About this exercise>
Locate the line that contains "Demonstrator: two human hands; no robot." in the entries below, then repeat it and every following line through the line that contains "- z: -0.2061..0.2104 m", exactly, and no others.

Items from a data source
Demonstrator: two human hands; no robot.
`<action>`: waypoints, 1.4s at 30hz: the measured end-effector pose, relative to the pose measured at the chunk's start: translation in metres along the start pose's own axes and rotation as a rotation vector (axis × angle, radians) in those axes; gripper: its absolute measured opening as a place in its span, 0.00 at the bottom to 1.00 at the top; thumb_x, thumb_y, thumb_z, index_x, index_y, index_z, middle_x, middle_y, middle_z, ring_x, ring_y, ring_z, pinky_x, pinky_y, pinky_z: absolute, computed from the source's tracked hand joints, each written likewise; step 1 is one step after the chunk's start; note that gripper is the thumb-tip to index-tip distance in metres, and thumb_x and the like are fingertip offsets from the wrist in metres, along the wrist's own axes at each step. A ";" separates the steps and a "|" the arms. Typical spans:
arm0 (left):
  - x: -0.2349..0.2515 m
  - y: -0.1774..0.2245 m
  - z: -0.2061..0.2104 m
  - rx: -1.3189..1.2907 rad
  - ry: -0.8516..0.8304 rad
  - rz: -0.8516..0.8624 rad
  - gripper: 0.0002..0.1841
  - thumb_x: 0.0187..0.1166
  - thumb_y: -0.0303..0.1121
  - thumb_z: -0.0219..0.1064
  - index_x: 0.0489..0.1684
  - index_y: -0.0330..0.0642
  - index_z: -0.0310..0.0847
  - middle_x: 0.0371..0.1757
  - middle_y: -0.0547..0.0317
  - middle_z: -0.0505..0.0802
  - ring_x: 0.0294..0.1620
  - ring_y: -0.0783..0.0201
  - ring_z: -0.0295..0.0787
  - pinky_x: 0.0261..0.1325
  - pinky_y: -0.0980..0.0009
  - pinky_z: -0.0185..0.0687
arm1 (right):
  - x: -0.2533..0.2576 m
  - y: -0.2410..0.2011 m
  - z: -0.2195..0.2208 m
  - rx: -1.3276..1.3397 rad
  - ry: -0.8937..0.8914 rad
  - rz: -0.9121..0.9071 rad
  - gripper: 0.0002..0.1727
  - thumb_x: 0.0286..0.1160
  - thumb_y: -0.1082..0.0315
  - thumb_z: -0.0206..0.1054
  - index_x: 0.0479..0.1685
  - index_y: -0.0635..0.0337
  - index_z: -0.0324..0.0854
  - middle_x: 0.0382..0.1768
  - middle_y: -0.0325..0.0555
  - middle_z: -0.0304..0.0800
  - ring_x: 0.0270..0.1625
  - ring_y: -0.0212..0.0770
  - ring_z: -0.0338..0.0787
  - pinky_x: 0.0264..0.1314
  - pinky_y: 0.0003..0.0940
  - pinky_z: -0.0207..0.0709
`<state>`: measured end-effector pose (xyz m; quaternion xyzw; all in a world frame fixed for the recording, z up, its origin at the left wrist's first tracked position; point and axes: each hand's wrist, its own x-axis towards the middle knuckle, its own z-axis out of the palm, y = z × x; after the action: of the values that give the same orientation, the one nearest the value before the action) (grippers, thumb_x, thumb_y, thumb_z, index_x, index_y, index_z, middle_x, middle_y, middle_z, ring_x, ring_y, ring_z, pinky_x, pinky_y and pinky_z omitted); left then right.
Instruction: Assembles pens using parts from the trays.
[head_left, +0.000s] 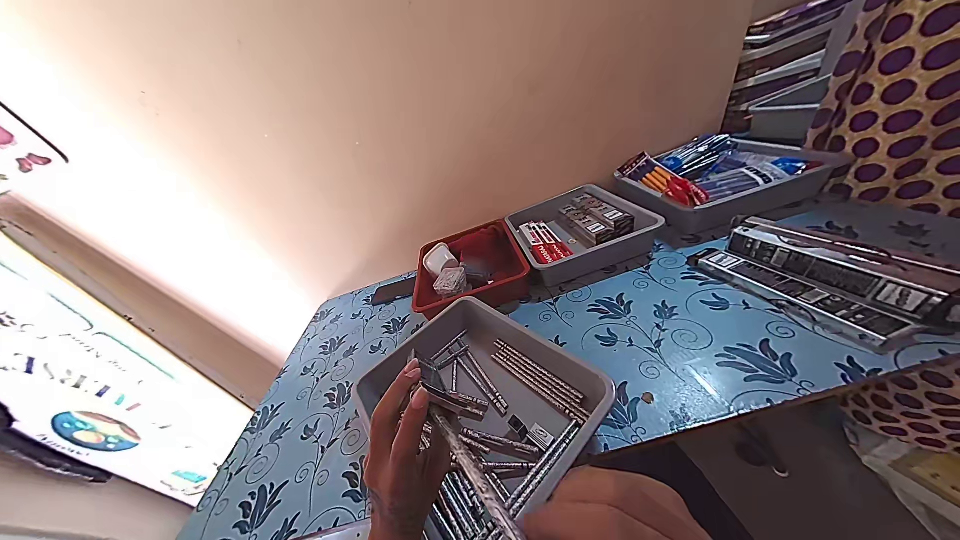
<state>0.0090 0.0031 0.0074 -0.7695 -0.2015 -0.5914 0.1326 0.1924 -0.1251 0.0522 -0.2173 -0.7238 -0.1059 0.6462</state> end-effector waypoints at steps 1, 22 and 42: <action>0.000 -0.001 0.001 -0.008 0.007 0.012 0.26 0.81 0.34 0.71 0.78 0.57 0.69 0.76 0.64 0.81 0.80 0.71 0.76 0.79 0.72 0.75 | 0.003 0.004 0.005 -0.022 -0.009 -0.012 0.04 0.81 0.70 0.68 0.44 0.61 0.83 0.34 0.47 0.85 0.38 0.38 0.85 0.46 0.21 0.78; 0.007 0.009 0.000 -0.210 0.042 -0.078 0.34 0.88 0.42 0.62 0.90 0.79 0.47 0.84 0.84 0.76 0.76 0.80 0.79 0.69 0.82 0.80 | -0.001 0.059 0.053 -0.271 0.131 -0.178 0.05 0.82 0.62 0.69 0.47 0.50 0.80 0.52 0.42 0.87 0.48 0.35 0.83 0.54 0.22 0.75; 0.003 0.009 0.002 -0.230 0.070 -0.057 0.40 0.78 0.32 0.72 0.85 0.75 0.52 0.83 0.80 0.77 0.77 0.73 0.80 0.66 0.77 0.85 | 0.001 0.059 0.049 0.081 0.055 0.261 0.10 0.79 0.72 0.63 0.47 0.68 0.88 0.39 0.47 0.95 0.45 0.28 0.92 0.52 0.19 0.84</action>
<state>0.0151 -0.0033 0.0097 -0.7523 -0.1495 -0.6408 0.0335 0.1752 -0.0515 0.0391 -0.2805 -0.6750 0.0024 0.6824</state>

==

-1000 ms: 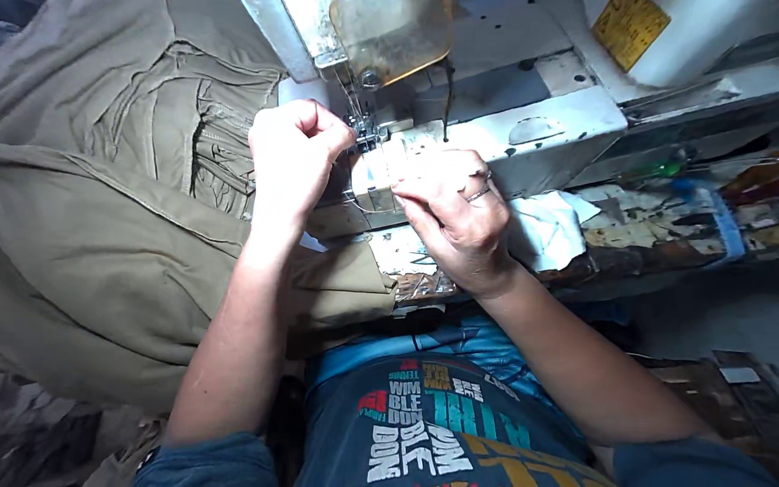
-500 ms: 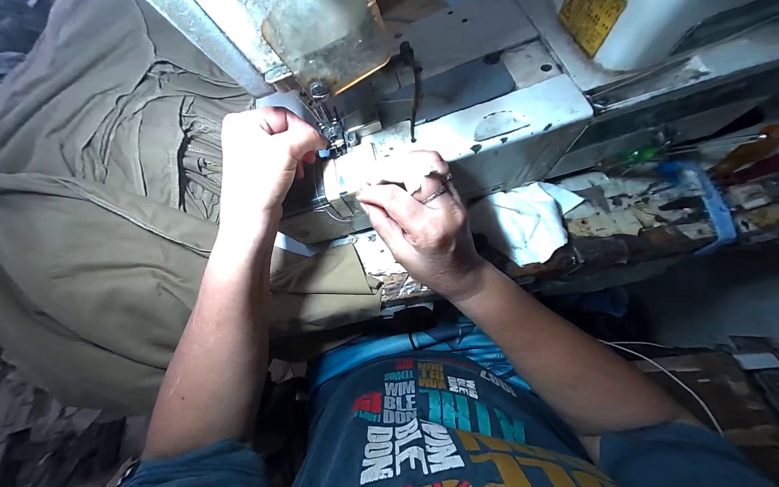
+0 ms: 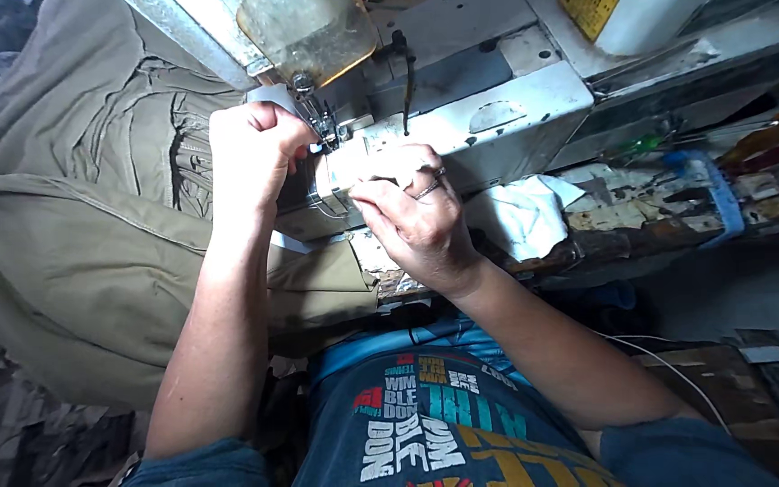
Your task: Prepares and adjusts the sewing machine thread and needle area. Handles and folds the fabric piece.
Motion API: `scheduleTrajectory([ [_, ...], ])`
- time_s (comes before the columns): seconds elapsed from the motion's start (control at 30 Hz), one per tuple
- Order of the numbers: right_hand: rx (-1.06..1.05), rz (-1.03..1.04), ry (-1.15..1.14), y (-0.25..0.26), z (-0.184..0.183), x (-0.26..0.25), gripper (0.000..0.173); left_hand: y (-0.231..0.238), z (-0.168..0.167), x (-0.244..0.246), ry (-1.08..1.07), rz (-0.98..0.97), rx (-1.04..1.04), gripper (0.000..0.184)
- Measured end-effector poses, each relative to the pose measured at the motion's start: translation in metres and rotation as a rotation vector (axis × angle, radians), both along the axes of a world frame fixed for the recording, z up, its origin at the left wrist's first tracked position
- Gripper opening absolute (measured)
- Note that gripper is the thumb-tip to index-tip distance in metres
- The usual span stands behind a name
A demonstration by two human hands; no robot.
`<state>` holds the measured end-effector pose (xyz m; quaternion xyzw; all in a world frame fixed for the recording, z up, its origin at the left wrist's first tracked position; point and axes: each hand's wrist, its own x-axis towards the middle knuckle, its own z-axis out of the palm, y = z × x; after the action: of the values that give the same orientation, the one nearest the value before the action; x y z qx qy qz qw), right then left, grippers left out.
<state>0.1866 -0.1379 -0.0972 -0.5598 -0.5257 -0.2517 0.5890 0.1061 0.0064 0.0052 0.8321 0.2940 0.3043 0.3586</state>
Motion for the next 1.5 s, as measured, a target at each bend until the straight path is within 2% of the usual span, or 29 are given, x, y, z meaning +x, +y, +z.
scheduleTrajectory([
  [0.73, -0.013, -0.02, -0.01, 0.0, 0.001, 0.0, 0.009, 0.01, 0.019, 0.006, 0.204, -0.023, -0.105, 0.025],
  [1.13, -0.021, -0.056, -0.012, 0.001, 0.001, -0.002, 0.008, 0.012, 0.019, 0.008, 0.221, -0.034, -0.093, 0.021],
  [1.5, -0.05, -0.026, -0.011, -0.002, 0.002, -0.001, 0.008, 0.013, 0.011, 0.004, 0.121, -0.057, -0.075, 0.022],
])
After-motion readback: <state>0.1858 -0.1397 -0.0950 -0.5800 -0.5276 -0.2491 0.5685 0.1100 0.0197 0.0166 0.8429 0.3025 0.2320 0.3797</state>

Task solution>
Demonstrator: two human hands; no robot.
`<action>`: waypoints, 1.4s at 30hz: the measured end-effector pose, relative to the pose measured at the chunk's start: translation in metres along the start pose's own axes and rotation as a rotation vector (axis × angle, radians) in those axes; gripper: its absolute measured opening as a place in its span, 0.00 at the bottom to 1.00 at the top; thumb_x, thumb_y, thumb_z, index_x, index_y, index_z, middle_x, middle_y, middle_z, ring_x, ring_y, ring_z, pinky_x, pinky_y, pinky_z: absolute, computed from the source's tracked hand joints, each written likewise; step 1 is one step after the chunk's start; note that gripper is the thumb-tip to index-tip distance in metres, and thumb_x and the like are fingertip offsets from the wrist in metres, along the wrist's own axes at each step. A ";" separates the steps and a "|" the arms. Typical spans:
arm0 (left):
  - x: -0.2349..0.2515 m
  - y: -0.1774..0.2245 m
  - z: -0.2061..0.2104 m

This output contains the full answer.